Published on

Taking Advantage of Paradigm Shifts

What's the most efficient way of getting to AI?

Sometimes simply waiting for technology change is the quickest way of moving forwards.

For some computation-intensive tasks, the quickest way to finish a given computation (for a given dollar amount of spending) is simply to wait until a faster machine is available : Moore's law will take care of bringing the cost of a suitable machine down quicker than running the task on a machine available at today's prices.

Not just computers...

The pace of sequencing grew enormously during the lifespan of the genome project. The methods used didn't just get incrementally better, there was an entire paradigm shift in the technologies used for sequencing. A strategic outsider might have realised that the most efficient way to get the project done was to wait until the paradigm shift occurred, and then (only after that point) spend wildly to get to the finish line first.

The stuck-in-a-rut feeling

After an initial rush of excitement when it was first devised, the neural network training technique of backpropagation (BP) was soon found to present a large number of computational hurdles.

For one, as a gradient descent method, BP proved slow to converge. For another, networks tend to over-learn, becoming brittle when presented with unseen data. A large number of techniques have been devised to circumvent these problems - by adding momentum terms, scaling / clamping weights, or 'early stopping'. But at some point, these 'tricks of the trade' become more of a hinderance to understanding - despite the fact that they seem to help with the problem at hand.

To some extent, the proliferation of new techniques to solve a give problem, none of which directly address the core issues (e.g. that the chain rule dilutes information about how to change weights), should act as a signal that we're busily exploring a cul-de-sac.

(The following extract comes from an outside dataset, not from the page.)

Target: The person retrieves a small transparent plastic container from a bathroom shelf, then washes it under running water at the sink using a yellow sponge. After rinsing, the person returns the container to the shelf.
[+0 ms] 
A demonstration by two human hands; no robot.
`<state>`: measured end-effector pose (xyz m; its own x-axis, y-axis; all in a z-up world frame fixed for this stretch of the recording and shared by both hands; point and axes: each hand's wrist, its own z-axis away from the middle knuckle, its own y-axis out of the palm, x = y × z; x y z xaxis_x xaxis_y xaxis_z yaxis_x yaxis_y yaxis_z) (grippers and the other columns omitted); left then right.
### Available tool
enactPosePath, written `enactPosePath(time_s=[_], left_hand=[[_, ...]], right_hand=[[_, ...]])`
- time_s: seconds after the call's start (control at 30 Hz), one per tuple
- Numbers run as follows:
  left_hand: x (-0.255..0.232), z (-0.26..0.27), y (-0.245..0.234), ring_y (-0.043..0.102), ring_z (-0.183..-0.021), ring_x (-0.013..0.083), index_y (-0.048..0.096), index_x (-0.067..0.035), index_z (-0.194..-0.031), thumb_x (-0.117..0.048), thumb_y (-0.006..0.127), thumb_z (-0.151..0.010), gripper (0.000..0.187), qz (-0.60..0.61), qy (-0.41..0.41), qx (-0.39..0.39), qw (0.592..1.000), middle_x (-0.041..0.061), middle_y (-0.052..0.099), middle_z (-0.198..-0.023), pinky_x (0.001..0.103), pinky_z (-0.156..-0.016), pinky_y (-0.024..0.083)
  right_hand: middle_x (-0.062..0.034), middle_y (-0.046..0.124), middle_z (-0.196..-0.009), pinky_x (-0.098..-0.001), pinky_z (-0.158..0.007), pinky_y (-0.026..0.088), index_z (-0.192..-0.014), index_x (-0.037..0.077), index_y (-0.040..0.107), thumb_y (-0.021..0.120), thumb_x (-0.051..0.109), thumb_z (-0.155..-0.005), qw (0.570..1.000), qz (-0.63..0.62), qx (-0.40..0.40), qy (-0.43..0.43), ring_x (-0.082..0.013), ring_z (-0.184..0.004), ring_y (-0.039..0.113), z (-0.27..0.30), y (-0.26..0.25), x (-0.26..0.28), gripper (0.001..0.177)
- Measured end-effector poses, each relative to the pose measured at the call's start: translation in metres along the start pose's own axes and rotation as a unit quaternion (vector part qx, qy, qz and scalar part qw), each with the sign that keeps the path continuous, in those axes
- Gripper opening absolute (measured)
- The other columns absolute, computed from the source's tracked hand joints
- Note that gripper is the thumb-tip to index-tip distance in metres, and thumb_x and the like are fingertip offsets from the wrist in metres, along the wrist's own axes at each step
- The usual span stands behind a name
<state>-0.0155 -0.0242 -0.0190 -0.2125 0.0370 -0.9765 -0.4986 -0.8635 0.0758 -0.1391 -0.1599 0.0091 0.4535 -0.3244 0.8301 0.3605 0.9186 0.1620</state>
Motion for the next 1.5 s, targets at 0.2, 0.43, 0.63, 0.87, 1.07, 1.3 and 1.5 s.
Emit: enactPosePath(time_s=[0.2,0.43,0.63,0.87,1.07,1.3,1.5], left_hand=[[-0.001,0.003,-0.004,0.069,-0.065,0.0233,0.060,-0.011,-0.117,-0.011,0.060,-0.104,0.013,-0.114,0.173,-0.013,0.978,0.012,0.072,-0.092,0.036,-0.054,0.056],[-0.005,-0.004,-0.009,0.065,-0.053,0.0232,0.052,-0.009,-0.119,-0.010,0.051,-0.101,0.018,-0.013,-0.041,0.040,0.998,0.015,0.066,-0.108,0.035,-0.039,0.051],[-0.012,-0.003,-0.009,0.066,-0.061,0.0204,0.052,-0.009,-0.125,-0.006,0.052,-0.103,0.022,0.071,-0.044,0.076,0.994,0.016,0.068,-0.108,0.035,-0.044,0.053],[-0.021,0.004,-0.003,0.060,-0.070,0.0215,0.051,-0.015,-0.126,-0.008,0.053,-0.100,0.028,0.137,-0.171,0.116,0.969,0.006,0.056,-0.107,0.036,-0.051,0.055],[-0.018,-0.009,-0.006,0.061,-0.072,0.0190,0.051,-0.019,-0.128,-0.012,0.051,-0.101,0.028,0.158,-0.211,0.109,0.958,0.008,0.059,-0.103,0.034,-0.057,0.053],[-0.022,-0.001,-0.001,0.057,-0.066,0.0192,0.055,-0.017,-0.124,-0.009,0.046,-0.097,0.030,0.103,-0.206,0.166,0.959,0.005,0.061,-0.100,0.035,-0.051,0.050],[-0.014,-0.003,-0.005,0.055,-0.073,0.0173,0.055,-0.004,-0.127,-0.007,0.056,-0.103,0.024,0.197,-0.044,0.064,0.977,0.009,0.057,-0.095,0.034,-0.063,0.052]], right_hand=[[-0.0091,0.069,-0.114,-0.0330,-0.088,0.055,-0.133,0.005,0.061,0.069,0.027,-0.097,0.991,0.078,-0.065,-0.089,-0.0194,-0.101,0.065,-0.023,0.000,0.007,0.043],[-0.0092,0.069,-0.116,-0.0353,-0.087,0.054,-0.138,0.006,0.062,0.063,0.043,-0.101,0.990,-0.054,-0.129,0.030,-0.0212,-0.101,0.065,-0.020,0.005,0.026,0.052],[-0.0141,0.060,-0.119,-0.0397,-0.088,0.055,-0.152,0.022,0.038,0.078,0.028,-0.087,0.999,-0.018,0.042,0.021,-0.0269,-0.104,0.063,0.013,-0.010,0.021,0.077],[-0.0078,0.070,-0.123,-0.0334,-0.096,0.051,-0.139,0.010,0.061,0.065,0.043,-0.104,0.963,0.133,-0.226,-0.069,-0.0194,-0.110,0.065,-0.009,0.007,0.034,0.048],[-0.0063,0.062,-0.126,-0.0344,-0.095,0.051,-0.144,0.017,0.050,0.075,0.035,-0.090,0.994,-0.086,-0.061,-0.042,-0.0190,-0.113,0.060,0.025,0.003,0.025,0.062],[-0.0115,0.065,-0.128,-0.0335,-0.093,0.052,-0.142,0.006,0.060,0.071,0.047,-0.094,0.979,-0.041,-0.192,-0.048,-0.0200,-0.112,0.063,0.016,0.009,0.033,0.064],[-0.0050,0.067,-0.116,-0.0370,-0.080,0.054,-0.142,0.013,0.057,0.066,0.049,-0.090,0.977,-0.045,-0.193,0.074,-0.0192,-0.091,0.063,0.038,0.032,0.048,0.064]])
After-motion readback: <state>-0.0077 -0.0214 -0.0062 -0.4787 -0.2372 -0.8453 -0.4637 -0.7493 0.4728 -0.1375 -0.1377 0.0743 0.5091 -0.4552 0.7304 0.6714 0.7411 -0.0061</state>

Knowing that the brain has actually solved the problem of consciousness is a very encouraging piece of data. It tells us that there must almost certainly be a few paradigm shifts ahead, since we can make a decent guess at whether the sum of the current (and prospective) set of 'hacks' could possibly get us to our goal - and it seems that we're going to fall short (since we're likely entering into a new plateau phase).

We know there's a better way : We just don't know where to jump next (yet).

New paradigms

The current resurgence of neural network research has been spurred by the application of ever larger amounts of CPU/GPU power on problems that had previously been 'stuck'. Not only has computer power grown rapidly, but there has been a reassessment of the overall tactics the brain uses to solve problems.

Previously, people were interested in solving problems using minimal representations and efficient networks. Now, a new take on the brain's use of simple neurons is that nature has chosen a mechanism that is inherently wasteful of computing resources, but very efficient in terms of power and robustness.

So, making use of this new perspective, the commoditization of networked computers, and the availability of vast datasets, people can once again tackle old problems with renewed vigour.

New ruts

But let's not imagine that blindly throwing computer resources at these problems is going to be the last innovation that will start to be required. Soon (if it has not already started), these methods will evolve principally through the accumulation of 'fixes', each of which increases efficiency marginally, but at the expense of clarity of purpose.

What fundamental assumption are we currently making that will be discovered to be holding us back 5 years from now?